Heinicke: Eine der größten Herausforderungen waren unsere eingeschränkten Ressourcen - gerade wenn man wissenschaftliche Experimente durchführen will, wenn man irgendetwas bauen will, kleine Konstruktionen. Daheim geht man einfach zum Supermarkt oder zum Baumarkt und kauft die Materialien, die man braucht. Hier ging das leider nicht. Was man nicht hat, muss man irgendwie improvisieren. Das heißt, selbst die einfachsten Projekte, die man realisieren möchte, erfordern ein hohes Maß an Improvisationsfähigkeit.
tagesschau.de: Ein Ziel während des Jahres war auch, Methoden zu entwickeln, um Wasser zu gewinnen. Der Lavaboden auf Hawaii soll dem des Mars ähneln. Was wissen Sie heute über die Wassergewinnung auf dem Mars?

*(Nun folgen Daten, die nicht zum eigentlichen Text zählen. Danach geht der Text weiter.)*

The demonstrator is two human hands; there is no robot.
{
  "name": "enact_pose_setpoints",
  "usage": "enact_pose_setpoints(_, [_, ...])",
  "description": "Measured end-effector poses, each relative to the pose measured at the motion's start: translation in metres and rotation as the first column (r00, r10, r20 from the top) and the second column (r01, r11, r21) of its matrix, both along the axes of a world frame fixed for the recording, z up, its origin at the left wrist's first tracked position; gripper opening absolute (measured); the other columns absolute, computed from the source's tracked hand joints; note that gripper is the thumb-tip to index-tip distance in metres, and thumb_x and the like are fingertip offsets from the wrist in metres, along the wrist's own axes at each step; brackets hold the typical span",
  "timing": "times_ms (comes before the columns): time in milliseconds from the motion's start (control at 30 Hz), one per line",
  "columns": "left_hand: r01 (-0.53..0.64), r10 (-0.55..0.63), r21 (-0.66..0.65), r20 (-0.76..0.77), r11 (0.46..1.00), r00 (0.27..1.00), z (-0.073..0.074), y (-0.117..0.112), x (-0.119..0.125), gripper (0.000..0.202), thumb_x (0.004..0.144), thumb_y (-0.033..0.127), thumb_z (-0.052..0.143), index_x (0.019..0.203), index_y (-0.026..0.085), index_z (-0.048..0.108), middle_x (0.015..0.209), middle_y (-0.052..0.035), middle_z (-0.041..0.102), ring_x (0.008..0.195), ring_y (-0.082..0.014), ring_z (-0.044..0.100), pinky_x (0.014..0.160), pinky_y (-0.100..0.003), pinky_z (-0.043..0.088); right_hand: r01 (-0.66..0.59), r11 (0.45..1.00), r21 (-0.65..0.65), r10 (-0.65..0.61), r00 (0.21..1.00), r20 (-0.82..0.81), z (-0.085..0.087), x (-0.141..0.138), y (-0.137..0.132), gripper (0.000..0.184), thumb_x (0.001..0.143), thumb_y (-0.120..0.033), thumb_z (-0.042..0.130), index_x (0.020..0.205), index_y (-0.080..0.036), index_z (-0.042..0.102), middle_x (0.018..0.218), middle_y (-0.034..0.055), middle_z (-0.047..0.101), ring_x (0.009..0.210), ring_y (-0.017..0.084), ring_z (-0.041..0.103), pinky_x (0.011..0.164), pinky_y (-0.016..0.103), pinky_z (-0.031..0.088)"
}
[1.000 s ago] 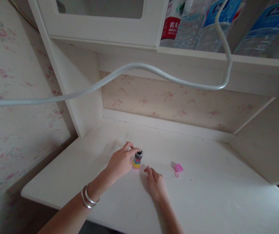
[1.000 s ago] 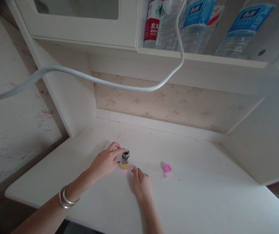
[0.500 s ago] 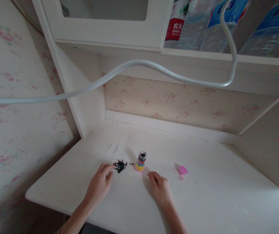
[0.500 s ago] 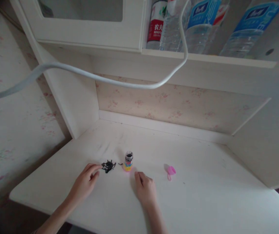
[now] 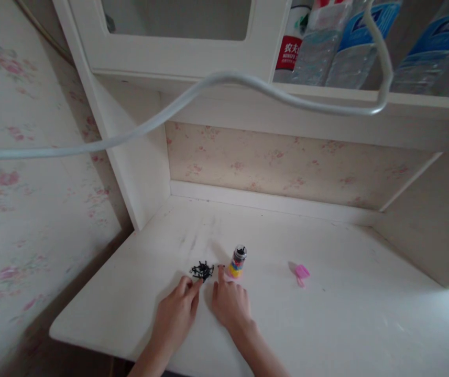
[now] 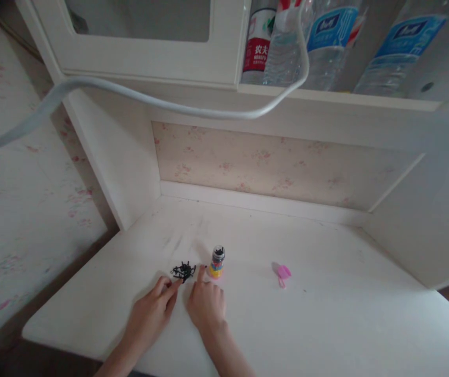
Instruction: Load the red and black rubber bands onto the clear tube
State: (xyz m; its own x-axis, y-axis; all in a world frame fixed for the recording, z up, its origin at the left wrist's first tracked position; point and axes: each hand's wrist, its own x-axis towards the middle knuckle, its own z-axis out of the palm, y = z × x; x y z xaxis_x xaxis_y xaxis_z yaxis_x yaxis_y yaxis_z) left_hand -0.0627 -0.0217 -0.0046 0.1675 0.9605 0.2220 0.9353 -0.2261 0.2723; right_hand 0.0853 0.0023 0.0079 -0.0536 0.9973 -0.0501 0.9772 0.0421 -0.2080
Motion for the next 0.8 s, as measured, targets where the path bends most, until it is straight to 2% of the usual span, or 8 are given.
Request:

Heinicke: Eines der Experimente war mein Wassergewinnungsexperiment, bei dem ich allein durch die Sonneneinstrahlung versucht habe, Wasser aus dem Boden verdunsten zu lassen und dann das Wasser aufzufangen. In einer guten Woche habe ich aus dem Boden auf einem Quadratmeter etwa einen Liter Wasser pro Tag gewonnen. In Anbetracht der Tatsache, dass der Boden hier in etwa so trocken ist wie echter Marsboden, ist es ein ziemlich respektables Ergebnis. Also, sollten wir jemals zum Mars fliegen, ist es zumindest eine Möglichkeit, Wasser zu gewinnen, die zuverlässig sein sollte.
Jeder Wissenschaftler hatte in der Vulkan-Isolation auch spezielle Forschungsaufgaben. Heinicke etwa war für die Wassergewinnung aus Lavagestein zuständig. Während des 365 Tage dauernden Tests mussten die Forscher jedes Mal einen Raumanzug anziehen, wenn sie ihre Forschungsstation am Hang des Vulkans Mauna Loa auf Hawaii auf etwa 2500 Meter über dem Meer verließen.
"Ich würde zum Mars mitfliegen"
tagesschau.de: Inzwischen rekrutiert die NASA Bewerber für eine Marsmission. Haben Sie sich beworben?
Heinicke: Um sich als Astronaut bei der NASA zu bewerben, braucht man die amerikanische Staatsbürgerschaft. Deshalb habe ich mich dort nicht beworben. Aber es gibt in Deutschland eine Privatinitiative, die die erste weibliche Astronautin sucht, um sie auf die ISS zu schicken - dafür habe ich mich beworben. Sollte ich jemals die Chance haben zum Mars zu fliegen, würde ich mitkommen, vorausgesetzt, dass die richtige Crew dabei ist. Allein das Gefühl, auf einem fremden Planeten zu stehen, stelle ich mir sehr ergreifend, sehr erhebend vor. Indem wir Menschen zum Mars schicken, können wir hoffentlich noch offene Fragen zu unserem Sonnensystem beantworten: wie die Erde entstanden ist, wie unser Sonnensystem entstanden ist und hoffentlich auch, wie unser Leben entstanden ist.
tagesschau.de: Wenn Sie es nochmals zu entscheiden hätten: Würden Sie wieder an der Exkursion teilnehmen?
Heinicke: Würde ich noch einmal vor die Wahl gestellt, an HI-SEAS teilzunehmen, würde ich ja sagen. Wahrscheinlich würde ich etwas mehr darauf Acht geben, die richtigen Kameraden auszuwählen, und hoffentlich ist auch etwas mehr Vorbereitungszeit gegeben.
Das Interview führte Iris Völlnagel für tagesschau.de.